LOEGAIRE MAC NEILL (Medieval Ireland)

Supposed king of Tara, son of Niall Nofgiallach, and progenitor of Cenel Loeguiri, a dynastic group which, according to their own genealogical tradition, were powerful in Ireland during the sixth and seventh centuries, ruling territories which extended from Loch Erne to the church of Rathlihen, north of the Sliabh Bloom Mountains. The dynasty’s main power base seems to have been near the church of Trim in modern county Meath. Very little can be said with certainty about Loegaire because all accounts of his activities considerably postdate his lifetime.

According to the annals and other sources, Loegaire’s floruit was in and around the second third of the fifth century. However, there are some indications that he may, in fact, have lived as early as the fourth century. The fifth century chronology for Loegaire may have originated in the church of Ardbraccan, in Cenel Loegaire, which seems to be the source of the Loegaire episode in Tfrechan’s late seventh century collection of lore about St. Patrick. That church wished to associate the founder of the local dynasty with the saint, the date of whose arrival in Ireland had been set at 432.

Loegaire plays a prominent role in the seventh century Patrician hagiography, where his supposed encounter with Patrick at Tara is a central element of the narrative. According to Muirchu, Loegaire converted to Christianity following his encounter with St. Patrick. Tirechan, on the other hand, says that he refused to accept the Christian faith, because his father, Niall, would not allow this; he had ordained that Loegaire should be buried, fully armed, in the ridges of Tara, facing the graves of Ui Dunlainge of Leinster— traditional enemies of the Ui Neill—at Mullaghmast in County Kildare. This hostility is reflected in the annals—written long after Loegaire’s lifetime—which recount that Loegaire routed the Laigin (Leinstermen) in the year 453. Fortunes were reversed five years later at the battle of Ath Dara when Loegaire suffered a defeat at the hands of the same enemy; he was taken prisoner and released only when he gave the elements as sureties that he would cease to levy the Boruma Laigen ("the cattle tribute of the Laigin"). A tract on the Boruma recounts that Loegaire broke his promise and the elements, accordingly, passed judgement on him and brought about his death. The account of his death in the annals—at the year 462—refers to this legend.


Presumably because of his association with St.
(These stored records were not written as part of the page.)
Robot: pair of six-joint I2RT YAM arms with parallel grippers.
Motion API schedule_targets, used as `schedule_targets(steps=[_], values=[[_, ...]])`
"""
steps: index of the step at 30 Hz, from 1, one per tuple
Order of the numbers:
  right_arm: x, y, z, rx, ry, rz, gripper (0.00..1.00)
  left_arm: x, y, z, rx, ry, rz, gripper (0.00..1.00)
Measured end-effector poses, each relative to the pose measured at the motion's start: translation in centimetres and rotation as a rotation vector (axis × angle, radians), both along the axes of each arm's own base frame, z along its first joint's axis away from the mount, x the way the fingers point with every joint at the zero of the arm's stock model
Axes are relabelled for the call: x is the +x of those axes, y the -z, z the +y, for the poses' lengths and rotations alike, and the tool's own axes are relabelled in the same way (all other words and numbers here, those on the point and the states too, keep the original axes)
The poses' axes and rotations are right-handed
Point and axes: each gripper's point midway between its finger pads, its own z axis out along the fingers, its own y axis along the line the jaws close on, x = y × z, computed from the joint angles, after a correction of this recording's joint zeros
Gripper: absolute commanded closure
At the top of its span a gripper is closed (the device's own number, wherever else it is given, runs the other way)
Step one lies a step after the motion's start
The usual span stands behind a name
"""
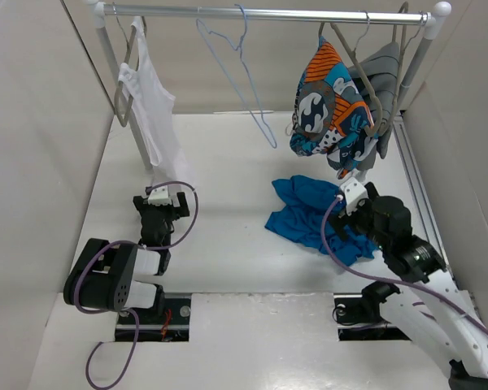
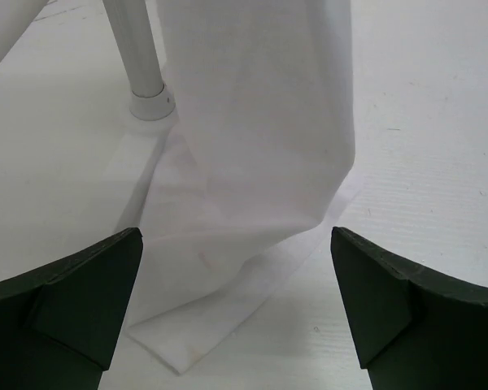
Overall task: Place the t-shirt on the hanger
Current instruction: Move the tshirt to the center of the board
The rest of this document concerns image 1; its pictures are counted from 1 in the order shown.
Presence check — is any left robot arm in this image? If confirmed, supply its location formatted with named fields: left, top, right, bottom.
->
left=63, top=192, right=190, bottom=323

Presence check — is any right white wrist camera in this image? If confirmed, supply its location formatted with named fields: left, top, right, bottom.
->
left=339, top=177, right=368, bottom=215

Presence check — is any white tank top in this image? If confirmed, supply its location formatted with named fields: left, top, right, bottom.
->
left=118, top=16, right=194, bottom=184

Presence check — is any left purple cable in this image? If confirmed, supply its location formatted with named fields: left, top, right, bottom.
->
left=73, top=180, right=199, bottom=390

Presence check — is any grey hanger with patterned shirt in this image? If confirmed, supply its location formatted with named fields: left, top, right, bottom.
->
left=329, top=22, right=382, bottom=137

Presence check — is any aluminium rail on right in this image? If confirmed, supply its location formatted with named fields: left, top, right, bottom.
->
left=392, top=114, right=455, bottom=278

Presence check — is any purple cable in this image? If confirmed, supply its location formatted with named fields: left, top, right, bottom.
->
left=320, top=194, right=488, bottom=350
left=73, top=180, right=199, bottom=390

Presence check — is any grey shirt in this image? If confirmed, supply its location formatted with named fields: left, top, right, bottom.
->
left=357, top=41, right=400, bottom=172

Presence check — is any blue t shirt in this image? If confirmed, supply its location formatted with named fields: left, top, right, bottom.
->
left=265, top=175, right=377, bottom=266

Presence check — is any grey hanger with tank top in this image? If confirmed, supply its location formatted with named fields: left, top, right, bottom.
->
left=112, top=3, right=137, bottom=128

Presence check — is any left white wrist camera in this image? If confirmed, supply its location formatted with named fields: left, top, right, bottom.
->
left=146, top=185, right=173, bottom=206

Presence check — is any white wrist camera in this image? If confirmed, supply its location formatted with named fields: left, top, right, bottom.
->
left=339, top=177, right=368, bottom=215
left=146, top=185, right=173, bottom=206

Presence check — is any white clothes rack frame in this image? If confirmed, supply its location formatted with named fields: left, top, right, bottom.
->
left=82, top=0, right=453, bottom=223

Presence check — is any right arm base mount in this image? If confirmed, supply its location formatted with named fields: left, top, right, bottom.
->
left=332, top=282, right=409, bottom=341

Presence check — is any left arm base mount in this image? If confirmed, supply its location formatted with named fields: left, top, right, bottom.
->
left=135, top=294, right=192, bottom=343

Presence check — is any colourful patterned shirt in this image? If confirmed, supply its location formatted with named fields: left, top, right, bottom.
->
left=290, top=37, right=378, bottom=180

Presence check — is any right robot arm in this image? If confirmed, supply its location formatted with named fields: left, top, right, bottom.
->
left=321, top=178, right=488, bottom=389

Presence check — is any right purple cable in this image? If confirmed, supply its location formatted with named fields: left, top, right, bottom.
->
left=320, top=194, right=488, bottom=350

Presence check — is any light blue wire hanger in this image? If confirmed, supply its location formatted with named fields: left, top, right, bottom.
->
left=195, top=3, right=278, bottom=150

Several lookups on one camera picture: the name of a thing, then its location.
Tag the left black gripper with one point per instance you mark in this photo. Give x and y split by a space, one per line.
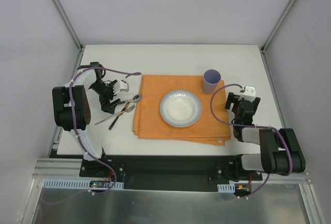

Patrick, the pseudohistorical prologue to the Senchas Mar (the major collection of Brehon Law tracts) claims that Loegaire called a convention of the men of Ireland to reform the traditional laws in accordance with Christianity.

The Bansshenchas names two wives of Loegaire as Angas, daughter of Ailill Tassach of the Eoganachta of Munster, and Muirecht, daughter of Eochaid Munremar, an ancestor figure of the Dal Riata of Antrim and Scotland. Genealogical accounts dating from different periods ascribe between twelve and fifteen sons to Loegaire.